While the policy of opening up domestic long distance telecom services deserves to be lauded without reservation, some of the specifics of the policy continue to betray a monopolistic mindset on the part of the department of telecommunications (DoT). This will surely require another bail-out and correction exercise like the migration of private telephone companies from a licence fee regime to revenue sharing.

The prime minister has fulfilled the promise he made on July 15 that by August 15, entry conditions for private telephone companies (P-Telcos) to provide domestic long distance (DLD) services, i e, STD services, would be announced. He deserves congratulations for keeping up the timetable. While the policy of opening up can be lauded without reservation, some of the contents of this policy still betray a Monopolistic and Restrictive Trade Practices (MRTP) mindset on the part of the department of telecommunications (DoT) which obviously might have prevailed upon the prime minister to distort in detail what was clear in the intent announced.

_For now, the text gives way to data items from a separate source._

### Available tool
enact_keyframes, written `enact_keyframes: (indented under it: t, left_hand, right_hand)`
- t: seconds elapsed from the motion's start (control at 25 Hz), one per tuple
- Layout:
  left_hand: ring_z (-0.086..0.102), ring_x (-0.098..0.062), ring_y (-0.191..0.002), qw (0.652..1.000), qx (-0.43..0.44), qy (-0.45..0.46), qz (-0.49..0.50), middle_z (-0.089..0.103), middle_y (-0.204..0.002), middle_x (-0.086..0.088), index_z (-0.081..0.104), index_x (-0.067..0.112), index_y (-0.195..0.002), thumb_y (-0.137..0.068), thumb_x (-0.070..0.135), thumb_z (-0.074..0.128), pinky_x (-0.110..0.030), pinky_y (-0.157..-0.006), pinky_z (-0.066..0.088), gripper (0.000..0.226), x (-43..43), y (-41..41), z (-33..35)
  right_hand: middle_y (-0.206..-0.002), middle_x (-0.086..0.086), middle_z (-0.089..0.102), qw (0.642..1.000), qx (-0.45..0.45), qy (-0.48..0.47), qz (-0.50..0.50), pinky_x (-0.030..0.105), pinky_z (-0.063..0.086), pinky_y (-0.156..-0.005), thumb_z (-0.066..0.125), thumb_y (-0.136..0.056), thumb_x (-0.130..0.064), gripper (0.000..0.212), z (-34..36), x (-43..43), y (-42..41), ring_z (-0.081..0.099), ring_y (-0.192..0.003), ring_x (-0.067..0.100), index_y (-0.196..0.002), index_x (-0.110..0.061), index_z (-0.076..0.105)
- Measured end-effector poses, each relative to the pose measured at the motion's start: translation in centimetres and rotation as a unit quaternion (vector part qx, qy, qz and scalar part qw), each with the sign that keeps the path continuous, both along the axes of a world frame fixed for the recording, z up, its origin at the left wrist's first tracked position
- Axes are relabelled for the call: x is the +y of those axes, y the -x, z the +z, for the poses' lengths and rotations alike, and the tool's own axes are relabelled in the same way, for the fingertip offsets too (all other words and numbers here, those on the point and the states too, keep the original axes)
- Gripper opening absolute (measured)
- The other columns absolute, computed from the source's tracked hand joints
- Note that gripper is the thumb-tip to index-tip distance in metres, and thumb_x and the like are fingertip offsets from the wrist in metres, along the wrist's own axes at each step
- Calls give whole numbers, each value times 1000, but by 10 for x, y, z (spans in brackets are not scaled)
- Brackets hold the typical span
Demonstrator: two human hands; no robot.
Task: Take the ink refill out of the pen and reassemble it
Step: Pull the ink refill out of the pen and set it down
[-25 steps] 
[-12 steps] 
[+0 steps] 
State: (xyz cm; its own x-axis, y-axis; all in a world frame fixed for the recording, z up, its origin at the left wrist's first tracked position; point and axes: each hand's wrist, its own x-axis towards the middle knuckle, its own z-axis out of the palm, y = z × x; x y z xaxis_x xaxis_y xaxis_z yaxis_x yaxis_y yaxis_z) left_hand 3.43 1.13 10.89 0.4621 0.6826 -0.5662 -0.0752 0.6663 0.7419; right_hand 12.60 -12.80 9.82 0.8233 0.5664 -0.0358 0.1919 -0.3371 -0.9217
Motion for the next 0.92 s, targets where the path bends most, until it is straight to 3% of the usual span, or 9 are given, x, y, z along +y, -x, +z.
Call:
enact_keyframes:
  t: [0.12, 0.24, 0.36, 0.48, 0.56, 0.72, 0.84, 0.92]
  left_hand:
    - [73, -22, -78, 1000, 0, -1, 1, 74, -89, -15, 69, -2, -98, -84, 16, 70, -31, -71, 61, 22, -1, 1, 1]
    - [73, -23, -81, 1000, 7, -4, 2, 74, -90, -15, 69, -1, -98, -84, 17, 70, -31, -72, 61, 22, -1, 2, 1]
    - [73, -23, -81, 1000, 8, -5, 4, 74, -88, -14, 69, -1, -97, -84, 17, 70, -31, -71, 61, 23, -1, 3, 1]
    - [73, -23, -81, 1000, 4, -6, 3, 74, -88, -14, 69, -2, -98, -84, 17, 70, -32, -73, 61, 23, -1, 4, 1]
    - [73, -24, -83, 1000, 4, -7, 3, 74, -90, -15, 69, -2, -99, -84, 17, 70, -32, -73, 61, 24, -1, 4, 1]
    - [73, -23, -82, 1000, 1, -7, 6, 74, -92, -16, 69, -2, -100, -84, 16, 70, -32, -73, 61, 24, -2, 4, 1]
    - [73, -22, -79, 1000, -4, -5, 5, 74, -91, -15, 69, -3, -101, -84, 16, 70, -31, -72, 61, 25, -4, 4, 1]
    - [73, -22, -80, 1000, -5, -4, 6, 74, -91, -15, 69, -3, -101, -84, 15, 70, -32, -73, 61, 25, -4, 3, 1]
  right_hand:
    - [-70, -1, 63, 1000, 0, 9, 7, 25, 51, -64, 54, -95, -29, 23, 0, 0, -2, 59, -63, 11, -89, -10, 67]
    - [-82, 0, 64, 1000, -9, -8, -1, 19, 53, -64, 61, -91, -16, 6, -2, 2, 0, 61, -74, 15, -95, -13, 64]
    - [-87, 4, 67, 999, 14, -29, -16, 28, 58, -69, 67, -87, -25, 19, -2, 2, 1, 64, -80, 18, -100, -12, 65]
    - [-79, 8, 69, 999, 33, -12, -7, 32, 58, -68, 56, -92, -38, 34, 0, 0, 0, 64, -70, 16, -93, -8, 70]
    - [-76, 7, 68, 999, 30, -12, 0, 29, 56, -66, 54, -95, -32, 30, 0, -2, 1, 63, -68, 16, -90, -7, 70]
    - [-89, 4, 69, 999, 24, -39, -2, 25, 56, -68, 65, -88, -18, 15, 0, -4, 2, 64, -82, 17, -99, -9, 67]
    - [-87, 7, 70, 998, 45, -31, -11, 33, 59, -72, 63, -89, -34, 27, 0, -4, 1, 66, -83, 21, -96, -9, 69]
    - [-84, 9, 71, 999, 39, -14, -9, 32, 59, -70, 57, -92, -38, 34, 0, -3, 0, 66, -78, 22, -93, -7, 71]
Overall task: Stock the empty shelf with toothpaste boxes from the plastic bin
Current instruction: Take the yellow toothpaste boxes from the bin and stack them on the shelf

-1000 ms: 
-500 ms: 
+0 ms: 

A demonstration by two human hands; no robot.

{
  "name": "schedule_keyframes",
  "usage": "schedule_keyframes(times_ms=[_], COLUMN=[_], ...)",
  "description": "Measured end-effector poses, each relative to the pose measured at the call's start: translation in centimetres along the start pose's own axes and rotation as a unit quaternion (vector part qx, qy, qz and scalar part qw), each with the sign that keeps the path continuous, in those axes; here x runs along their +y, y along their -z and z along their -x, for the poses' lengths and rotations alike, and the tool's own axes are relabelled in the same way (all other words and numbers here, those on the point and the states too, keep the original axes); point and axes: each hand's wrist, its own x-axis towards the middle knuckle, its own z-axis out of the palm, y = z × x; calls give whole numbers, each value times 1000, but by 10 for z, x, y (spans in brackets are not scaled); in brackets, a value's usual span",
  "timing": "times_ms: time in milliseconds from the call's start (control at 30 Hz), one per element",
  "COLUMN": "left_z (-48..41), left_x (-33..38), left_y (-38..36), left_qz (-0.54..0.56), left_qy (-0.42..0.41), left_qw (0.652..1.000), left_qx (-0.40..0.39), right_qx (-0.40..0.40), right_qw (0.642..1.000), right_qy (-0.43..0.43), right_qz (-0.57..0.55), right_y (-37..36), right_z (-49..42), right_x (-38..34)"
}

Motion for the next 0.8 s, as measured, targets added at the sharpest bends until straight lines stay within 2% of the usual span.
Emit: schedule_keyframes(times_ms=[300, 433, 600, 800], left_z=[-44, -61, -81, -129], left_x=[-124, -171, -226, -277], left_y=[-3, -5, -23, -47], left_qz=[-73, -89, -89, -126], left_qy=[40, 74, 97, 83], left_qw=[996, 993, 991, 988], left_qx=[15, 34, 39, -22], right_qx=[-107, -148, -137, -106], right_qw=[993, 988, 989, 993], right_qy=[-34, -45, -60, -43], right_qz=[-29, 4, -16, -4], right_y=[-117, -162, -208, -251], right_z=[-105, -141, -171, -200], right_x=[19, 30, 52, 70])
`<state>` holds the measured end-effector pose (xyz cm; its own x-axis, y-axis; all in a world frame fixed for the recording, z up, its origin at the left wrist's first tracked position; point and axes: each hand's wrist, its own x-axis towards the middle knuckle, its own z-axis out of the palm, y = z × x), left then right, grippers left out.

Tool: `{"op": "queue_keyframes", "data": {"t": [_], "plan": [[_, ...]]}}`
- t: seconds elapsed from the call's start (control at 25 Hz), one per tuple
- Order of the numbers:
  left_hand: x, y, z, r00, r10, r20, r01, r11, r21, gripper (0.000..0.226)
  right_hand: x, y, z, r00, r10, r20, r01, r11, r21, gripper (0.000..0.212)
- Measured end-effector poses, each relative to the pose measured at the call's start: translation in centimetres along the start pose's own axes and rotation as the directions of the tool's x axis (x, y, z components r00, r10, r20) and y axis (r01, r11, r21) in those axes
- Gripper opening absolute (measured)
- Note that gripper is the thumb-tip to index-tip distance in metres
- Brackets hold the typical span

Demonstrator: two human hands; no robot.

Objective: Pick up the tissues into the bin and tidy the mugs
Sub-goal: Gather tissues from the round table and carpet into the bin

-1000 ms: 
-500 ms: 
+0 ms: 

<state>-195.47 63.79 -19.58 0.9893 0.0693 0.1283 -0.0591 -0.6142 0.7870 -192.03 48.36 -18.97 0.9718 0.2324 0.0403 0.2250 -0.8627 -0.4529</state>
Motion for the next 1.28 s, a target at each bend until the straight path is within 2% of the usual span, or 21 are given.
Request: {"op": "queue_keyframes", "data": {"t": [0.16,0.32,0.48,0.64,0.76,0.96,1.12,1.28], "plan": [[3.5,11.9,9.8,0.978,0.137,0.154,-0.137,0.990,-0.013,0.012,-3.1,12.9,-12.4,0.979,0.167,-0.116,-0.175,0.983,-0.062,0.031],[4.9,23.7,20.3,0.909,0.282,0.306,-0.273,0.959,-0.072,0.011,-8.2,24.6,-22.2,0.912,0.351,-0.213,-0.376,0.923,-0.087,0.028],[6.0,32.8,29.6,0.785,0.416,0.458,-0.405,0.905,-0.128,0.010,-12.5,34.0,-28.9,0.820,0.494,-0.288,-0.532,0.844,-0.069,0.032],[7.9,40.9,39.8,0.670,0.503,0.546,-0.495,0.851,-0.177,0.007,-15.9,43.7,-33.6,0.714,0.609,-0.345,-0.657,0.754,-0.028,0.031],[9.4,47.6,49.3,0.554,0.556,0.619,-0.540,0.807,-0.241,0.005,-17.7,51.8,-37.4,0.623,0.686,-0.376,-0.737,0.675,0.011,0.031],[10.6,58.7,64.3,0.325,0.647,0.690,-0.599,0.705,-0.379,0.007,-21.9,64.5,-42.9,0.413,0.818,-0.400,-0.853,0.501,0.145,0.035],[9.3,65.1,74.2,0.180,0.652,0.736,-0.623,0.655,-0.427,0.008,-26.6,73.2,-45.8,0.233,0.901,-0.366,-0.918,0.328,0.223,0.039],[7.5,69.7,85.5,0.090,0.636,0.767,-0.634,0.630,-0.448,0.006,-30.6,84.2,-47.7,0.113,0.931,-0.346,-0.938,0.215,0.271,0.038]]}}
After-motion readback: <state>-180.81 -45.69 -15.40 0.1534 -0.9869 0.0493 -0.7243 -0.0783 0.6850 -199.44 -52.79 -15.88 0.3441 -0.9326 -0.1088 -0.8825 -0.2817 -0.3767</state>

The licensor DoT prescribed 10 per cent revenue share for government. When no revenue share is prescribed for private companies producing electrical energy or private airlines providing passenger services or the private document couriers competing with the department of posts, why is the ministry/DoT wanting to impose this burden on telecom users (though indirectly through the P-Telcos) while the sister ministry of information technology is wanting to reduce all burdens by waiver of custom duty, income tax, etc, to promote information technology? Is the ministry of communications/department of telecommunications wanting to promote telecommunications or does it want to depress the demand by imposing extraneous expenses? In whose interest is DoT acting?